5 . The computer-readable medium of claim 1 , wherein each type of overlapping promotions comprises a unique combination of active promotion events.
6 . The computer-readable medium of claim 1 , wherein the overlapping promotion event comprises a plurality of promotion events that are active during a same time period.
7 . The computer-readable medium of claim 3 , wherein the linear regression comprises a stepwise regression comprising receiving a time series and a collection of promotional variables and determining which variables are most relevant and what effect those relevant variables have on the time series.
8 . A method for generating a sales forecast for an item, the method comprising:
receiving sales history for prior sales periods comprising active promotion events that are active during each sales period; determining one or more types of overlapping promotions during the sales periods; for each type of overlapping promotion, creating an overlapping promotion event that replaces the corresponding active promotion events; generating a set of promotion events comprising the overlapping promotion events and the active promotion events that were not replaced; and generating a lift for each of the promotion events in the set of promotion events.
9 . The method of claim 8 , further comprising:
generating a baseline sales forecast; and combining the lifts with the baseline sales forecast.
10 . The method of claim 8 , wherein the generating the lift comprises running a linear regression using each promotion event in the set of promotion events as variables.

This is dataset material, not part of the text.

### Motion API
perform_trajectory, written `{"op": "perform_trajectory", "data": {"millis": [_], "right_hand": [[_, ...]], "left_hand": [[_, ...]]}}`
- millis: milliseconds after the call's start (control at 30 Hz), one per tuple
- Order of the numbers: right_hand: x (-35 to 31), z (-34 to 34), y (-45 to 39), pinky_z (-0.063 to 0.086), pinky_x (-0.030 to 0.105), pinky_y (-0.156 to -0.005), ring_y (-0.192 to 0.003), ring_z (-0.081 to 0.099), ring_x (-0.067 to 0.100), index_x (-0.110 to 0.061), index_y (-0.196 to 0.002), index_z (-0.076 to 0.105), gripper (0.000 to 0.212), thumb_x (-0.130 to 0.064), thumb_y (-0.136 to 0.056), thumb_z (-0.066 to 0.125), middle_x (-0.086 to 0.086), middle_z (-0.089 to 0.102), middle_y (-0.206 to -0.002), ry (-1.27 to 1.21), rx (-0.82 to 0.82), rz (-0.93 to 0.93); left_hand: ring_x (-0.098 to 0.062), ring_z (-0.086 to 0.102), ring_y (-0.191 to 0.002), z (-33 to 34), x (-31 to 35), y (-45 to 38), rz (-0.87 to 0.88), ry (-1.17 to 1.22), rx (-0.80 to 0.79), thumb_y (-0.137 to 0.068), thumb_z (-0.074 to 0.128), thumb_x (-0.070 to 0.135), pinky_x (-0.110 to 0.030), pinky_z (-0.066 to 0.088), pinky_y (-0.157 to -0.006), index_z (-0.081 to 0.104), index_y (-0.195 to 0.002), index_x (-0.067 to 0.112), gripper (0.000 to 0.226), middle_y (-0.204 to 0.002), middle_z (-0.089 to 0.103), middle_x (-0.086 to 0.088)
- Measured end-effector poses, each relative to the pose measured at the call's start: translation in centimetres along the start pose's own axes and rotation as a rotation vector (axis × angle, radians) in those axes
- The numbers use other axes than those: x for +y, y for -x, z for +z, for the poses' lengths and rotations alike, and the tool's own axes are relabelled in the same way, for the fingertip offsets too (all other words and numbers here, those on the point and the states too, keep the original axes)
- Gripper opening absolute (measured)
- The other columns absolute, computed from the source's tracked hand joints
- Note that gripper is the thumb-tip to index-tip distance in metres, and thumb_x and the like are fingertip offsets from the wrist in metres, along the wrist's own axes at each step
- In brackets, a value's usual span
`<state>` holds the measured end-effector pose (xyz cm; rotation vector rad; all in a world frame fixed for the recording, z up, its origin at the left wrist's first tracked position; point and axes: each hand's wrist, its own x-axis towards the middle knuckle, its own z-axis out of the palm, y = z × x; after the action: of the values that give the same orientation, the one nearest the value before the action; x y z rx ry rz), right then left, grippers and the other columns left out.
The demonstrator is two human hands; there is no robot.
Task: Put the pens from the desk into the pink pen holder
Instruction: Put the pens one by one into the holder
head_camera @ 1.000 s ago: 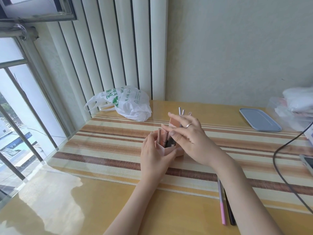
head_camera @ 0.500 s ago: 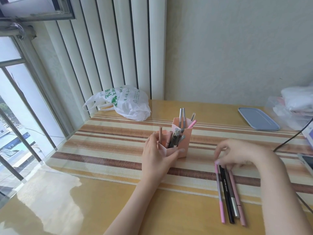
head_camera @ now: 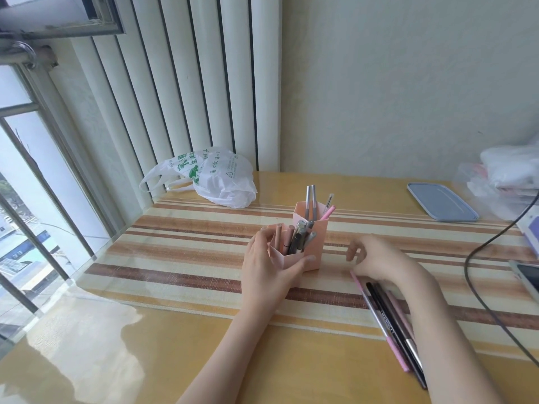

11 . The method of claim 8 , wherein the active promotion events comprise at least one of: a price reduction, special placement in a store, or an advertisement.
12 . The method of claim 8 , wherein each type of overlapping promotions comprises a unique combination of active promotion events.
13 . The method of claim 8 , wherein the overlapping promotion event comprises a plurality of promotion events that are active during a same time period.
14 . The method of claim 10 , wherein the linear regression comprises a stepwise regression comprising receiving a time series and a collection of promotional variables and determining which variables are most relevant and what effect those relevant variables have on the time series.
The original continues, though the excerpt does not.